▶ **Your objective**:
Below are the records; copy each line in them that holds the word "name".

START Listed records

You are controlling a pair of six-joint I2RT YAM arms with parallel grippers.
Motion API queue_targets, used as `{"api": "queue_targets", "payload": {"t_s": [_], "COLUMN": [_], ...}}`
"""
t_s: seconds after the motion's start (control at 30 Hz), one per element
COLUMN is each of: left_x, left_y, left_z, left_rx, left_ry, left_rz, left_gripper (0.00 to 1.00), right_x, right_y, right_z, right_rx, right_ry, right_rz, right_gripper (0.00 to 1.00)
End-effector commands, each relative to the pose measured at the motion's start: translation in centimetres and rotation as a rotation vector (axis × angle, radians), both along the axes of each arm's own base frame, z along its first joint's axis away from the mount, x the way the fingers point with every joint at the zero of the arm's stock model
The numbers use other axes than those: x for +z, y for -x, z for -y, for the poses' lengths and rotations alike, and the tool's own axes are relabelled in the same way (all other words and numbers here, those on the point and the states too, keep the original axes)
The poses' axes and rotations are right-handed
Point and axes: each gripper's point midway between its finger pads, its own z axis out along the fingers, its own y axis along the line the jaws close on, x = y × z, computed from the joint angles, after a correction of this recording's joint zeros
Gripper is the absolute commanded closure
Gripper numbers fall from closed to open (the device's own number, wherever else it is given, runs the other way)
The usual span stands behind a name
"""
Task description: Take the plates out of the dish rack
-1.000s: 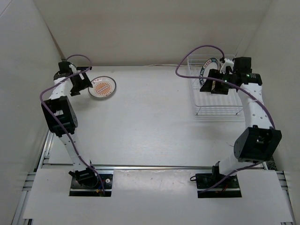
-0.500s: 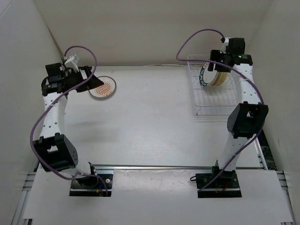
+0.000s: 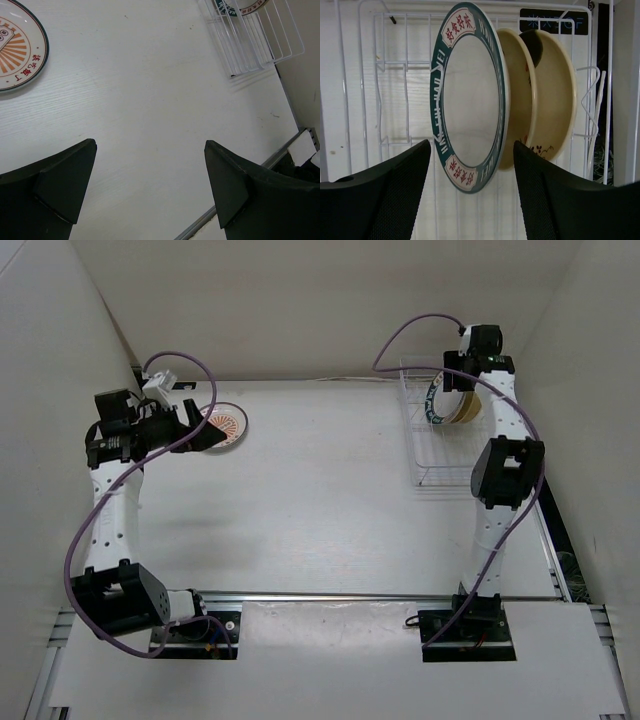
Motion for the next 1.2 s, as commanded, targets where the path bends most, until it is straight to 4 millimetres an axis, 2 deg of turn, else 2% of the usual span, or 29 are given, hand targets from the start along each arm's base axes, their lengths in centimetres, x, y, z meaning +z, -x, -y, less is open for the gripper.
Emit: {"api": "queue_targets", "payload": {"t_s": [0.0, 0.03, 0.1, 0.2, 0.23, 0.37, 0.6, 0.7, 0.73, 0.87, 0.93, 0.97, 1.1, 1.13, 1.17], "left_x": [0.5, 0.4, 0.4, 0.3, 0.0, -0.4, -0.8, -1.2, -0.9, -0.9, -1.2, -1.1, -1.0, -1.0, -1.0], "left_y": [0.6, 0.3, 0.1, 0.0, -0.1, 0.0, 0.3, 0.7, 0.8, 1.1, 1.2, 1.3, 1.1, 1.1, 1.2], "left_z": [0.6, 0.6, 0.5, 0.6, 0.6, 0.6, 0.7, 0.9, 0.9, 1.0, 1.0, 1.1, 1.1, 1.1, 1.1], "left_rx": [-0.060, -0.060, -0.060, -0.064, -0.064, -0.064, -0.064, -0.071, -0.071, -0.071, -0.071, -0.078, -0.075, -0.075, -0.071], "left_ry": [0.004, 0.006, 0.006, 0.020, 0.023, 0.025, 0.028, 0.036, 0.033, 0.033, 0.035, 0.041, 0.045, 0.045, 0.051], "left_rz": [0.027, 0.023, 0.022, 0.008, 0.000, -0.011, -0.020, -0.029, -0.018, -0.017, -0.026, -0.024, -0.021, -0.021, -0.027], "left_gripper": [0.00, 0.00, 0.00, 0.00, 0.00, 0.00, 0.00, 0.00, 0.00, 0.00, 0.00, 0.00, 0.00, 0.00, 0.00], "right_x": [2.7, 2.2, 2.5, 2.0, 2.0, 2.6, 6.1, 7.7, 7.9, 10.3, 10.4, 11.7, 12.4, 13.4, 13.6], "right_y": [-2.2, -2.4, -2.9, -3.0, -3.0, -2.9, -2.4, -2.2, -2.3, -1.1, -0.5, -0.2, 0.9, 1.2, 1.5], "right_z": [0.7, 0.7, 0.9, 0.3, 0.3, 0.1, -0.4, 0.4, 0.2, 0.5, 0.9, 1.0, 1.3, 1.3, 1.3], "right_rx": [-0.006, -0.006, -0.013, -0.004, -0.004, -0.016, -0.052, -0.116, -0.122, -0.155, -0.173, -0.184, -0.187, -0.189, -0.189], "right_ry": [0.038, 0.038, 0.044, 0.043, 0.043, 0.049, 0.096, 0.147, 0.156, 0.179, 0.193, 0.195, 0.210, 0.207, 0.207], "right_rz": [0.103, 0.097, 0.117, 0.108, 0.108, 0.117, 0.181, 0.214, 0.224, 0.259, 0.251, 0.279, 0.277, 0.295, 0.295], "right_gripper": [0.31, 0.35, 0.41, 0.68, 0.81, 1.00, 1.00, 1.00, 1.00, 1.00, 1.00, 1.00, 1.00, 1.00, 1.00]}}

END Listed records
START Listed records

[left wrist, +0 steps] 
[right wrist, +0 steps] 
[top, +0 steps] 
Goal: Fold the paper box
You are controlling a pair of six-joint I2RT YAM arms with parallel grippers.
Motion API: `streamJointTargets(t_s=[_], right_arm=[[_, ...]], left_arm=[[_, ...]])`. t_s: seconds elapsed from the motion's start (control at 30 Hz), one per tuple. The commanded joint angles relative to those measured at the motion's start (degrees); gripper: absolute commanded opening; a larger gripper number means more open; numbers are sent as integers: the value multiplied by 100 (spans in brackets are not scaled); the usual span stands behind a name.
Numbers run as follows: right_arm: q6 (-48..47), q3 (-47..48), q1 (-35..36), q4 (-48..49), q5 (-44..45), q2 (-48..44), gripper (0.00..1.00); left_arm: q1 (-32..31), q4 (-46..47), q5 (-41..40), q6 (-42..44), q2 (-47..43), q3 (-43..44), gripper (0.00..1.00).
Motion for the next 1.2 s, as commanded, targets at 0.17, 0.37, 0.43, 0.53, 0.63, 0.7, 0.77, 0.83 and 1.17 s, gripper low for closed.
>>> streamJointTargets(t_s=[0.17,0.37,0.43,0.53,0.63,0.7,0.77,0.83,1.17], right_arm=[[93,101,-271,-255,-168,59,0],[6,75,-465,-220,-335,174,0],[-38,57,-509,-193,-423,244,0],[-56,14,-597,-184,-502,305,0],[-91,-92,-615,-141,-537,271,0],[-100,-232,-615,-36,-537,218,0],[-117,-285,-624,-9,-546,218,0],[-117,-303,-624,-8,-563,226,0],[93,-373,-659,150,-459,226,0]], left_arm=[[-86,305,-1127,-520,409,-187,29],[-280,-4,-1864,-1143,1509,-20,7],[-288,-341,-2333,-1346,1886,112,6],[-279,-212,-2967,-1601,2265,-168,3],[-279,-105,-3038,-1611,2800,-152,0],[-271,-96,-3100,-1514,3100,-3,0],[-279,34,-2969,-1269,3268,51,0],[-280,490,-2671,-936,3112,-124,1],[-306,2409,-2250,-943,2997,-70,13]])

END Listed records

▶ **Result below**:
The usual span stands behind a name
Motion API: `streamJointTargets(t_s=[_], right_arm=[[_, ...]], left_arm=[[_, ...]])`. t_s: seconds elapsed from the motion's start (control at 30 Hz), one per tuple. The commanded joint angles relative to those measured at the motion's start (degrees); gripper: absolute commanded opening; a larger gripper number means more open; numbers are sent as integers: the value multiplied by 100 (spans in brackets are not scaled); the usual span stands behind a name.

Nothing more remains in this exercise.